Only minutes from Zvikomborera's hovel on Tsiga Grounds, I counted two brand-new lime green Volkswagen Beetle cabriolets and several shiny new Mercedes-Benzes. Many of Mugabe's cronies have launched lucrative schemes. All Zimbabweans with vehicles have been ordered to buy new numberplates by the end of this year, for instance. The only numberplate factory in the country is owned by Solomon Mujuru, the former army chief and husband of Mugabe's vice-president, Joyce Mujuru. Government officials are also reaping dividends from access to US dollars at an official rate a quarter of the market rate - and to fuel at a quarter of the black market price. One official explained. "I get 100 litres of fuel at Z$23,000. I sell it on the black market for Z$100,000 a litre.

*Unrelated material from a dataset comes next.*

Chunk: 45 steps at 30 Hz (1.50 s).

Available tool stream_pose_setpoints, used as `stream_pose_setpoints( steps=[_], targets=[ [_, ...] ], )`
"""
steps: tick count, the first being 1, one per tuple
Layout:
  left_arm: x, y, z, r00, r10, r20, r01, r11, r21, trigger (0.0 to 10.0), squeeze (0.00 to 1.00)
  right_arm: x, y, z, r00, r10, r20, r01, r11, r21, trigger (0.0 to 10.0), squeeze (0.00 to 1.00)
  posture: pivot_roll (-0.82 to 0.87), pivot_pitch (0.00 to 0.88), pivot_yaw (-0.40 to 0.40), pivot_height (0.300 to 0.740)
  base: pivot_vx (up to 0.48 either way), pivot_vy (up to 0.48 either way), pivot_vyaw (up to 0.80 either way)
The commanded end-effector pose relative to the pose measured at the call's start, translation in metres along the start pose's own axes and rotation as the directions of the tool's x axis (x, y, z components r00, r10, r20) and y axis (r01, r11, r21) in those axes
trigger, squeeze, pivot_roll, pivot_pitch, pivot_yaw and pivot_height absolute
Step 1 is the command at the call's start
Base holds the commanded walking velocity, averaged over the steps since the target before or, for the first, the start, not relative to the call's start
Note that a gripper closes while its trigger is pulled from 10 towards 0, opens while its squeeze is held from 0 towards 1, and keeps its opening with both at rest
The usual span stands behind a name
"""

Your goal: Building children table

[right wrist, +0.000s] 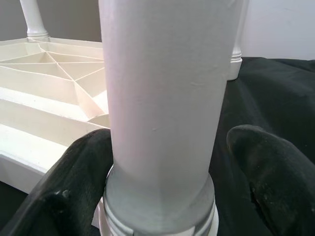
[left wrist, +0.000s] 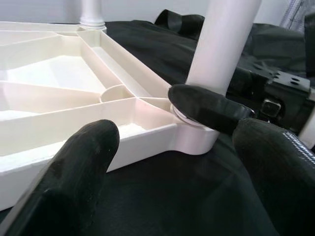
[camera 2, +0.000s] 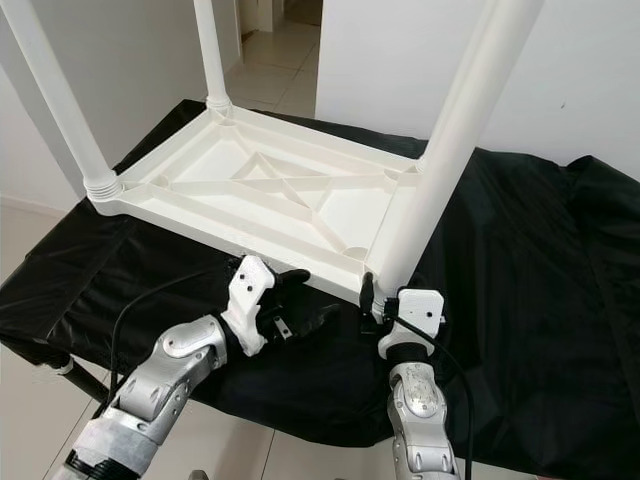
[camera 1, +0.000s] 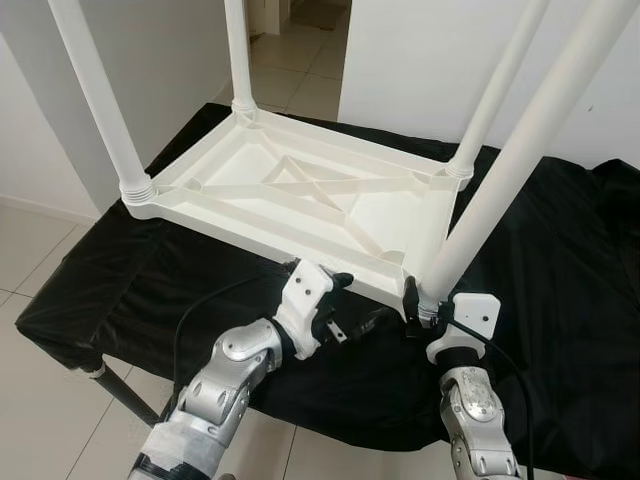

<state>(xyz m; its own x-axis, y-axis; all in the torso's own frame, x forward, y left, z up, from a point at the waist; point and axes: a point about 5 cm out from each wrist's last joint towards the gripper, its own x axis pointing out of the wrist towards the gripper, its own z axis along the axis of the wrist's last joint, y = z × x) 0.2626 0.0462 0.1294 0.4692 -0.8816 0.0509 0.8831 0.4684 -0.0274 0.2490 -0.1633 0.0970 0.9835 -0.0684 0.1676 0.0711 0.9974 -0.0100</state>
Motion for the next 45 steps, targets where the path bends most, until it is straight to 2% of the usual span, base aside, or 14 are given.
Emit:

I then use the money I made to buy US dollars at the official rate of Z$26,000. I sell those dollars on the market for Z$105,000. What is it you say? Quids in!" But the government is running out of friends. Even China and South Africa are tiring of bailing Mugabe out. Traditional sources of foreign exchange - tobacco and tourism - have been destroyed and mining products such as gold are increasingly being smuggled out of the country, leaving the regime to resort to theft. Seven banks have been closed and their assets seized. Fearing expulsion from the International Monetary Fund (IMF), the government made a surprise payment of £68m last month, allegedly after raiding the foreign currency accounts of a number of big companies.

This left those companies unable to buy imports and some have been forced to close. So concerned is the IMF that it is sending a mission to investigate the source of the funds. It may all be coming to an end. A leaked internal police report warned last week that worsening economic hardships were fast eroding the patience of long-suffering Zimbabweans. The report revealed that the Joint Operations Command (JOC), which comprises the police, the Central Intelligence Organisation and the army, has drawn up a list of 55 political and civic leaders it regards as the "most dangerous individuals", who must be kept under surveillance to ensure they do not organise an uprising.

Edmore Veterai, the police representative on the JOC, wrote: "We must not fool ourselves by believing that the situation is normal on the ground because we risk being caught unawares. People have grown impatient with the government, which they accuse of causing their problems and doing nothing to alleviate them and they will do anything to remove it from power."